Rosetta Forner
La caja de Pandora
Si el virus del Ébola (que debe su nombre al río Ébola, en Zaire, porque los primeros casos se presentaron en Zaire y Sudán en 1976), es de fácil reproducción en laboratorios, muy contagioso y no tiene tratamiento específico ni cura (la mortalidad puede llegar al 90%), como suele suceder con los llamados virus «calientes», ¿por qué no puede ser un arma bacteriológica o algún virus que salió de paseo sin permiso de algún laboratorio? La realidad a veces supera a la ficción. Cuando la caja de Pandora se abre, los humanos podemos echarnos a temblar. Virus de laboratorio o no, el ébola pone de manifiesto que hay muchas cosas que ignoramos. De la Tierra, a pesar de ser nuestro planeta, no lo sabemos todo. Tampoco podemos manipularla a nuestro antojo, aunque seamos una civilización avanzada tecnológicamente hablando. Este virus –que bien podría ser alienígena, o sea, venido del espacio en un asteroide– nos sitúa al mismo nivel de indefensión que nuestros antepasados frente a muchas enfermedades (hoy perfectamente tratables y curables) hace tan sólo unos siglos o incluso menos (la penicilina la descubrió Fleming en 1928). No somos invencibles.
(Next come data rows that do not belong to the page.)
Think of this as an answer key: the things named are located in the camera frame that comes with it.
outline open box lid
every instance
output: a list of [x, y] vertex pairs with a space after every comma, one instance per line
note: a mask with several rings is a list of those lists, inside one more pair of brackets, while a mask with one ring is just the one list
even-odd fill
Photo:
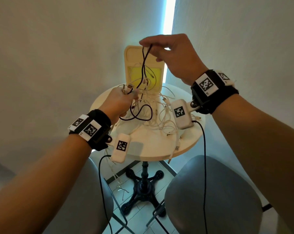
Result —
[[[134, 88], [140, 83], [142, 78], [143, 63], [142, 46], [127, 46], [124, 50], [124, 66], [126, 71], [126, 84], [132, 84]], [[146, 76], [150, 79], [148, 88], [150, 93], [160, 93], [162, 89], [162, 79], [165, 63], [156, 62], [156, 57], [148, 54], [145, 61]]]

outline white tracking module
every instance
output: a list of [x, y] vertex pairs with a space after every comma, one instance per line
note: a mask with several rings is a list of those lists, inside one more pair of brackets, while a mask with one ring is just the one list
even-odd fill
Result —
[[130, 142], [131, 137], [129, 135], [119, 134], [117, 138], [115, 138], [115, 147], [110, 160], [117, 163], [124, 163]]
[[190, 113], [197, 110], [199, 106], [192, 108], [190, 103], [191, 102], [187, 103], [184, 99], [178, 99], [171, 102], [174, 120], [179, 130], [184, 130], [194, 126]]

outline table foot
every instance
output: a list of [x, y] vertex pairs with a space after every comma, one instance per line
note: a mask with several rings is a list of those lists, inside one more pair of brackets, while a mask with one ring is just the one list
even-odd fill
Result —
[[[132, 169], [127, 169], [126, 176], [134, 181], [134, 188], [133, 188], [133, 195], [130, 198], [129, 202], [121, 206], [121, 210], [123, 214], [128, 215], [132, 207], [137, 203], [137, 201], [149, 201], [150, 203], [153, 204], [154, 208], [157, 208], [159, 205], [159, 202], [157, 201], [156, 196], [154, 194], [155, 183], [164, 177], [163, 171], [159, 170], [156, 172], [156, 174], [153, 177], [149, 177], [149, 178], [148, 178], [147, 171], [145, 171], [145, 173], [143, 171], [142, 173], [143, 178], [142, 178], [142, 177], [136, 176]], [[159, 214], [159, 216], [164, 217], [165, 215], [166, 215], [166, 211], [164, 209]]]

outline round table
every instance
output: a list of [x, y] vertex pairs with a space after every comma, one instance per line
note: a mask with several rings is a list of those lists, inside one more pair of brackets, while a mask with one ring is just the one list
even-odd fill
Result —
[[[168, 87], [175, 94], [175, 99], [169, 99], [171, 102], [177, 99], [184, 99], [186, 102], [192, 101], [192, 95], [186, 91], [169, 84], [163, 84], [163, 86]], [[112, 89], [113, 88], [108, 89], [98, 96], [98, 98], [93, 102], [90, 110], [99, 108]], [[163, 95], [173, 97], [172, 93], [165, 87], [162, 87], [161, 93]], [[163, 102], [162, 97], [156, 96], [155, 99], [159, 102]], [[158, 104], [158, 113], [162, 109], [163, 106]], [[171, 112], [170, 114], [171, 120], [174, 121], [174, 117]], [[197, 112], [193, 112], [192, 114], [201, 118], [199, 122], [204, 128], [205, 115]], [[134, 160], [143, 161], [142, 177], [137, 177], [134, 171], [131, 169], [126, 170], [126, 176], [134, 181], [134, 192], [130, 201], [122, 205], [122, 211], [125, 215], [130, 212], [133, 205], [139, 200], [150, 201], [155, 208], [159, 205], [159, 202], [157, 201], [154, 194], [154, 186], [157, 180], [163, 178], [164, 173], [159, 170], [153, 177], [148, 177], [148, 161], [161, 161], [169, 159], [176, 145], [176, 135], [167, 135], [164, 131], [161, 130], [150, 130], [148, 127], [142, 124], [143, 122], [137, 119], [127, 122], [122, 121], [120, 124], [114, 127], [110, 134], [113, 144], [119, 133], [129, 134], [129, 132], [134, 130], [130, 134], [131, 142], [126, 156]], [[195, 123], [194, 127], [192, 128], [188, 128], [182, 131], [180, 130], [179, 135], [179, 150], [175, 150], [173, 157], [181, 155], [191, 149], [202, 136], [202, 130], [200, 126]], [[165, 216], [165, 211], [162, 212], [159, 216]]]

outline white tabletop
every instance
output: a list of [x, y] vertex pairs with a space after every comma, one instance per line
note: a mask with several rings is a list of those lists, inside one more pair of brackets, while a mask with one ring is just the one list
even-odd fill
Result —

Ante los efectos devastadores del virus Ébola cabe reflexionar acerca de por qué somos tan vulnerables a los virus. ¿Cómo es que un organismo tan fantástico como es el cuerpo humano, que viene con sus «defensas» de serie, no es capaz de luchar contra todo tipo de «bichos malos»? ¿O acaso sí lo es respecto de los creados por la naturaleza pero carece de defensas para hacer frente a los «bichos» manipulados en laboratorio? Puede que nuestra verdadera naturaleza sólo sepa de los males de Pandora, pero no de los de Caín. Contamos con un arma altamente eficaz: nuestra mente, la cual no permite sanar o tirar la toalla dependiendo de cómo nos relacionamos con el miedo. Si el amor es medicina divina, el miedo es el virus del diablo. Cuando la medicina falla, sólo nos queda dirigirnos a Dios en busca de un milagro.